## ACTIVITY
Return the data verbatim, without pictures.

## DATA SHOWN
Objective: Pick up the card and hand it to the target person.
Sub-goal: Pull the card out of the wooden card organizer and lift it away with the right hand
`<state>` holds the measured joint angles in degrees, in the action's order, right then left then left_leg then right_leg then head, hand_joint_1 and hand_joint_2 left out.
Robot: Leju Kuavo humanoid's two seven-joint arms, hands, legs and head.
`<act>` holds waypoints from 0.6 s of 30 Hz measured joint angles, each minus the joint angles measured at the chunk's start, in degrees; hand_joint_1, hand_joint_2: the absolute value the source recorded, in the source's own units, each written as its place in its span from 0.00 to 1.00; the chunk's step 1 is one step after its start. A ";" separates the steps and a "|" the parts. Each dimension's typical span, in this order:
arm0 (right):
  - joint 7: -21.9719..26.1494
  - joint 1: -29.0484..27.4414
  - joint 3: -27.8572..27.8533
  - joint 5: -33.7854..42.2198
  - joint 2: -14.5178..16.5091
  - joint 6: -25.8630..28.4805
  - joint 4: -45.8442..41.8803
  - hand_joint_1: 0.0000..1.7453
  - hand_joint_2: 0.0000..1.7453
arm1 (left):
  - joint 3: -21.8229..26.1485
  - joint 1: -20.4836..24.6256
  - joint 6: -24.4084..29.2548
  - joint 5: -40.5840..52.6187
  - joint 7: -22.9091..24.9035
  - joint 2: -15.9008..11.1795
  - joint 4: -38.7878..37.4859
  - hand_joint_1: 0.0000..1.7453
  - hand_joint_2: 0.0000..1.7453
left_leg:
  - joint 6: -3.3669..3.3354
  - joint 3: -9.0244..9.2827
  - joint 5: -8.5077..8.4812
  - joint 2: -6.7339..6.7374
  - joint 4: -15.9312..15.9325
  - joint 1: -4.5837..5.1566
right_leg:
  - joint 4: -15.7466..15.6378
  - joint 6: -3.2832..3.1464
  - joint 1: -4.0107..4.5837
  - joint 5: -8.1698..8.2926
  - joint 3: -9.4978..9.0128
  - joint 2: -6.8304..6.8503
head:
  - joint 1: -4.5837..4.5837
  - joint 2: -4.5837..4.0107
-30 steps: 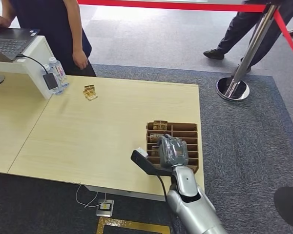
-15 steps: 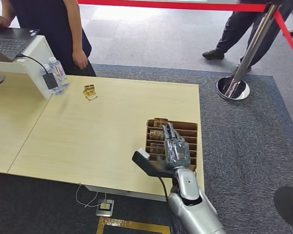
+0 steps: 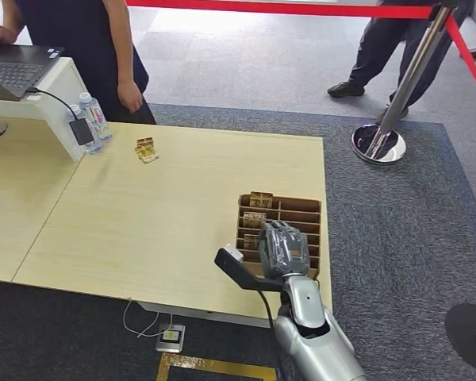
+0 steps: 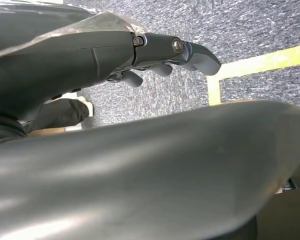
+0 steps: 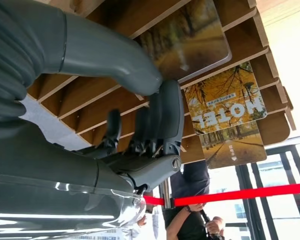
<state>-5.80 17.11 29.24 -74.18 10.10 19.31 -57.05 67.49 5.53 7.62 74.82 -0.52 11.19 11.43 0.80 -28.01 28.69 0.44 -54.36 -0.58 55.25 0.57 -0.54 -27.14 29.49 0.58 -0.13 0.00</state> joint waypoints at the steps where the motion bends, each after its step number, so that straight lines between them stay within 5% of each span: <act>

## YOUR SOLUTION
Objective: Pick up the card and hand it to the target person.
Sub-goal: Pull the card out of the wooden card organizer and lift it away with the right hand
`<state>` holds the measured joint angles in degrees, in the action's order, right then left then left_leg then right_leg then head, hand_joint_1 and hand_joint_2 left out.
Robot: Leju Kuavo humanoid's two seven-joint arms, hands, legs and head.
`<act>` holds waypoints from 0.6 s of 30 Hz measured joint angles, each minus the joint angles measured at the chunk's start, in degrees; hand_joint_1, hand_joint_2: the absolute value the source recorded, in the source's own units, each written as its place in its span from 0.00 to 1.00; the chunk's step 1 is one step after its start. A ";" separates the steps and a "|" the parts. Each dimension's typical span, in this order:
arm0 (right):
  - joint 7: -21.9719..26.1494
  - joint 1: -29.0484..27.4414
  - joint 3: -27.8572..27.8533
  - joint 5: -33.7854..42.2198
  - joint 2: -14.5178..16.5091
  - joint 6: -25.8630..28.4805
  - joint 4: -45.8442..41.8803
  - hand_joint_1: 0.0000..1.7453
  - hand_joint_2: 0.0000..1.7453
arm1 (left):
  - joint 3: -21.8229..26.1485
  - joint 1: -20.4836..24.6256
  - joint 6: -24.4084..29.2548
  - joint 5: -40.5840..52.6187
  - joint 7: -22.9091..24.9035
  - joint 2: -15.9008..11.1795
  - joint 4: -38.7878..37.4859
  - hand_joint_1: 0.0000..1.7453
  - hand_joint_2: 0.0000..1.7453
left_leg:
  - joint 6: -3.3669..3.3354
  - joint 3: -9.0244..9.2827
  - joint 5: -8.5077..8.4812
  - joint 2: -6.7339..6.7374
  - joint 4: -15.9312..15.9325
  - joint 1: -4.5837..5.1566
right_leg:
  - joint 4: -15.7466..15.6378
  - joint 6: -3.2832..3.1464
  - joint 1: -4.0107..4.5837
  - joint 5: -8.1698..8.2926
  - joint 3: -9.4978..9.0128
  - joint 2: -6.8304..6.8503
head:
  - joint 1: -4.5837..4.5837
  - joint 2: -4.5837..4.0107
-30 steps: 
-15 steps: 
+0 steps: 
+0 steps: 
+0 steps: 
<state>-5.80 17.11 29.24 -74.18 10.10 19.31 -57.05 67.49 5.53 7.62 74.82 -0.52 11.19 11.43 0.80 -28.01 28.69 0.44 -54.36 -0.58 55.25 0.57 -0.54 -27.14 29.49 0.58 -0.13 0.00</state> joint waypoints at the steps where the motion bends, each after its step number, so that straight lines between them stay within 5% of each span: <act>

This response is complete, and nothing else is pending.